# Directions
Verbatim copy without images: repeat the records in full.

# Recorded information

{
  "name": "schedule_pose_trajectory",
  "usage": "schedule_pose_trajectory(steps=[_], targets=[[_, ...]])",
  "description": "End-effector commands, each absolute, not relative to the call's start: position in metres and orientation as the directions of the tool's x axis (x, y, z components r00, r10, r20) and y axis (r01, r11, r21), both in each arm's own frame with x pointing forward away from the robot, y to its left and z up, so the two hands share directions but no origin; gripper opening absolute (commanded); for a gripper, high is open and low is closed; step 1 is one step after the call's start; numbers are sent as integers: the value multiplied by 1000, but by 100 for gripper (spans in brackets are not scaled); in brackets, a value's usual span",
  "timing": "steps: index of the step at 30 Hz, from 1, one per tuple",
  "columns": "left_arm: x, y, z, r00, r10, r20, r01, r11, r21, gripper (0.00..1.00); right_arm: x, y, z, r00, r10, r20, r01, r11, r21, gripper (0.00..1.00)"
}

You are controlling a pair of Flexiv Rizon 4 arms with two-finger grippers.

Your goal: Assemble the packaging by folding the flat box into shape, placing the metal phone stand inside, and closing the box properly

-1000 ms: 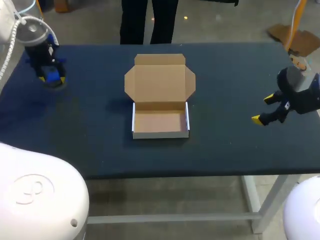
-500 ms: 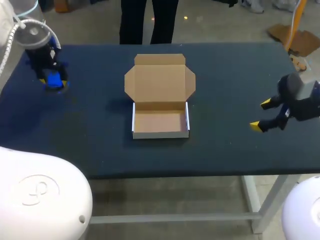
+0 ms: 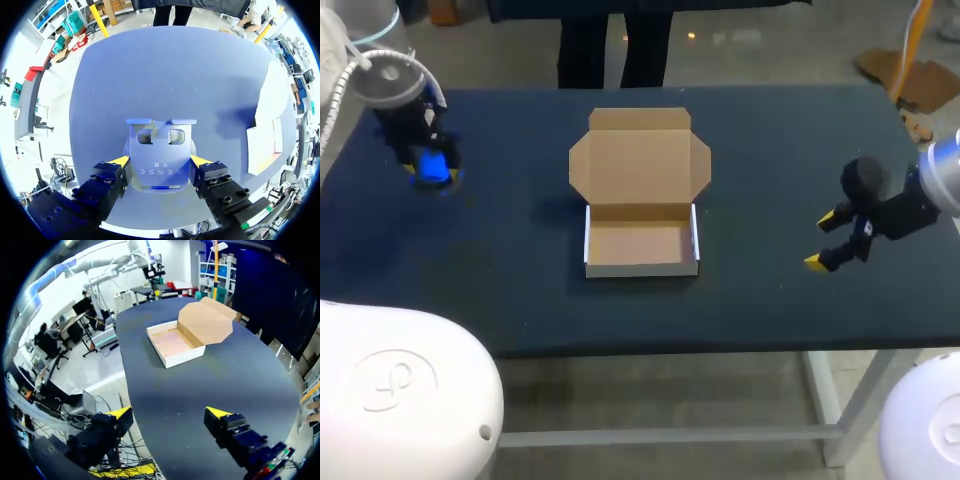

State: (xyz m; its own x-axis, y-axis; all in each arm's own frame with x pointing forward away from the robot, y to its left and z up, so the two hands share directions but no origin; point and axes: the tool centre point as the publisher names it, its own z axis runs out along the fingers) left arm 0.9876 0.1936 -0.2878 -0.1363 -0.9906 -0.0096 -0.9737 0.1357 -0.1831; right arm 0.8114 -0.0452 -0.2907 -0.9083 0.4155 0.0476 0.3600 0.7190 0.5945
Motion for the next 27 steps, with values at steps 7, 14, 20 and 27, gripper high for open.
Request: schedule_pose_trajectory(steps=[7,14,20,27], targets=[[984,188,-287,-140,-990,-16,-975,140,-175,0,831,-24,-309,-908,419,1,345,746,569,100],[983,182,-285,-141,-990,-14,-975,141,-171,0,832,-21,-310,-896,444,-12,359,740,568,100],[973,172,-279,-155,-988,-23,-971,157,-181,0,832,-21,-310,-896,444,-12,359,740,568,100],[957,160,-272,-168,-985,-33,-969,171,-176,0,832,-21,-310,-896,444,-12,359,740,568,100]])
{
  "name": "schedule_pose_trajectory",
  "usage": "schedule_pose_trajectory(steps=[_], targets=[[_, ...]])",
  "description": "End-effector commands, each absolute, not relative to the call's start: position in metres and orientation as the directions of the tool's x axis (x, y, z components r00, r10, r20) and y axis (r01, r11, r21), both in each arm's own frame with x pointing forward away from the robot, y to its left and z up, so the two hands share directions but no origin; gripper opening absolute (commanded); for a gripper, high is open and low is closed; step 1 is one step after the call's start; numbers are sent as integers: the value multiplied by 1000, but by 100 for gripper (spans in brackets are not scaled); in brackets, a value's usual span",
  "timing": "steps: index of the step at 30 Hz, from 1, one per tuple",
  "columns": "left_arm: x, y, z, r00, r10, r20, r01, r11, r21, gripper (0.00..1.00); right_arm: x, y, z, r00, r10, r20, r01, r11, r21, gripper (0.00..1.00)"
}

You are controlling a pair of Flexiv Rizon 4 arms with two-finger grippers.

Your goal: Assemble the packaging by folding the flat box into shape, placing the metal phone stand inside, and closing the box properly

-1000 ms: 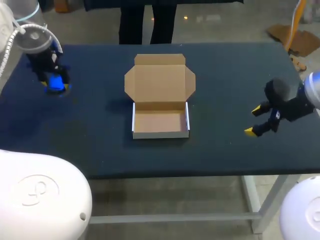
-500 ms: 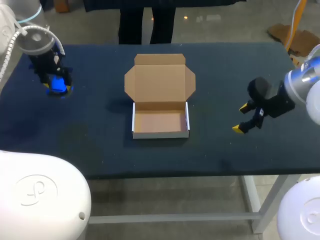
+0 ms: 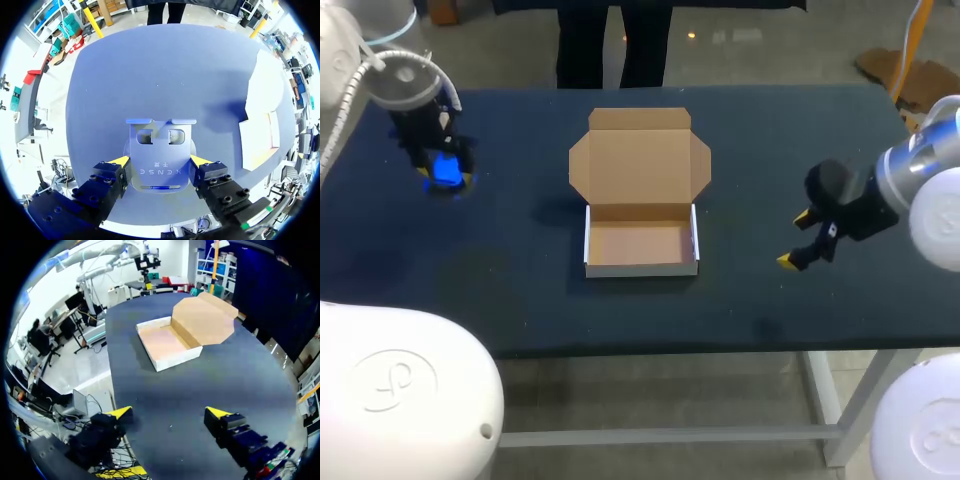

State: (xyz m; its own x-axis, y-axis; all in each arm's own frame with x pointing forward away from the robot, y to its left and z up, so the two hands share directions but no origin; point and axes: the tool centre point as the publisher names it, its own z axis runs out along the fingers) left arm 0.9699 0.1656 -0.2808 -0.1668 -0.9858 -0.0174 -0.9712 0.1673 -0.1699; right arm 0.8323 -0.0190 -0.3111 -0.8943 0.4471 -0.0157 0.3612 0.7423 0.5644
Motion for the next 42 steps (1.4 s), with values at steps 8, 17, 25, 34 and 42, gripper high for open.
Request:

# Answer to the exercise
{
  "name": "schedule_pose_trajectory",
  "usage": "schedule_pose_trajectory(steps=[_], targets=[[_, ...]])",
  "description": "End-effector commands, each absolute, not relative to the call's start: position in metres and orientation as the directions of the tool's x axis (x, y, z components r00, r10, r20) and y axis (r01, r11, r21), both in each arm's own frame with x pointing forward away from the robot, y to its left and z up, so the two hands share directions but no origin; gripper opening absolute (commanded); for a gripper, high is open and low is closed; step 1 is one step after the call's start; numbers are sent as integers: the value multiplied by 1000, but by 100 for gripper (spans in brackets are not scaled); in brackets, a value's usual span",
  "timing": "steps: index of the step at 30 Hz, from 1, one per tuple",
  "columns": "left_arm: x, y, z, r00, r10, r20, r01, r11, r21, gripper (0.00..1.00); right_arm: x, y, z, r00, r10, r20, r01, r11, r21, gripper (0.00..1.00)"
}

You are controlling a pair of Flexiv Rizon 4 arms with two-finger grippers.

Your goal: Assemble the packaging by folding the flat box into shape, placing the metal phone stand inside, and closing the box properly

-1000 ms: 
-500 ms: 
+0 ms: 

State: (xyz m; its own x-axis, y-axis; all in each arm's own frame with x pointing forward away from the robot, y to its left and z up, so the two hands share directions but no origin; point and axes: the tool centre point as the publisher names it, its own z axis runs out along the fingers) left arm 0.9876 0.1936 -0.2878 -0.1363 -0.9906 -0.0096 -0.9737 0.1357 -0.1831; right arm 0.8114 -0.0452 -0.2907 -0.9083 0.4155 0.0476 0.3600 0.7190 0.5945
Motion for the next 27 steps, with values at steps 7, 14, 20 and 27, gripper high for open.
Request: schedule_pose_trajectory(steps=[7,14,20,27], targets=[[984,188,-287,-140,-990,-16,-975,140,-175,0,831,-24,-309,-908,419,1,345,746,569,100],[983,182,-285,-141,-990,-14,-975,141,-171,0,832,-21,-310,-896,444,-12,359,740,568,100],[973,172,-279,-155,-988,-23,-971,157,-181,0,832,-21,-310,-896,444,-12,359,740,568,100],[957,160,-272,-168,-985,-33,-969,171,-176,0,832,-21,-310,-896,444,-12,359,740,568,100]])
{
  "name": "schedule_pose_trajectory",
  "usage": "schedule_pose_trajectory(steps=[_], targets=[[_, ...]])",
  "description": "End-effector commands, each absolute, not relative to the call's start: position in metres and orientation as the directions of the tool's x axis (x, y, z components r00, r10, r20) and y axis (r01, r11, r21), both in each arm's own frame with x pointing forward away from the robot, y to its left and z up, so the two hands share directions but no origin; gripper opening absolute (commanded); for a gripper, high is open and low is closed; step 1 is one step after the call's start; numbers are sent as integers: the value multiplied by 1000, but by 100 for gripper (spans in brackets are not scaled); in brackets, a value's usual span",
  "timing": "steps: index of the step at 30 Hz, from 1, one per tuple",
  "columns": "left_arm: x, y, z, r00, r10, r20, r01, r11, r21, gripper (0.00..1.00); right_arm: x, y, z, r00, r10, r20, r01, r11, r21, gripper (0.00..1.00)"
}

You are controlling a pair of Flexiv Rizon 4 arms with two-finger grippers.

Your goal: Assemble the packaging by folding the flat box into shape, placing the metal phone stand inside, and closing the box properly

-1000 ms: 
-500 ms: 
+0 ms: 

State: (xyz m; its own x-axis, y-axis; all in each arm's own frame with x pointing forward away from the robot, y to its left and z up, so the two hands share directions but no origin; point and axes: the tool centre point as the publisher names it, its own z axis runs out along the fingers) left arm 0.9699 0.1656 -0.2808 -0.1668 -0.9858 -0.0174 -0.9712 0.1673 -0.1699; right arm 0.8323 -0.0190 -0.3111 -0.8943 0.4471 -0.0157 0.3612 0.7423 0.5644
Motion for the next 42 steps (1.4 s), with values at steps 8, 17, 25, 34 and 42, gripper high for open.
Request:

The answer has been written out completely.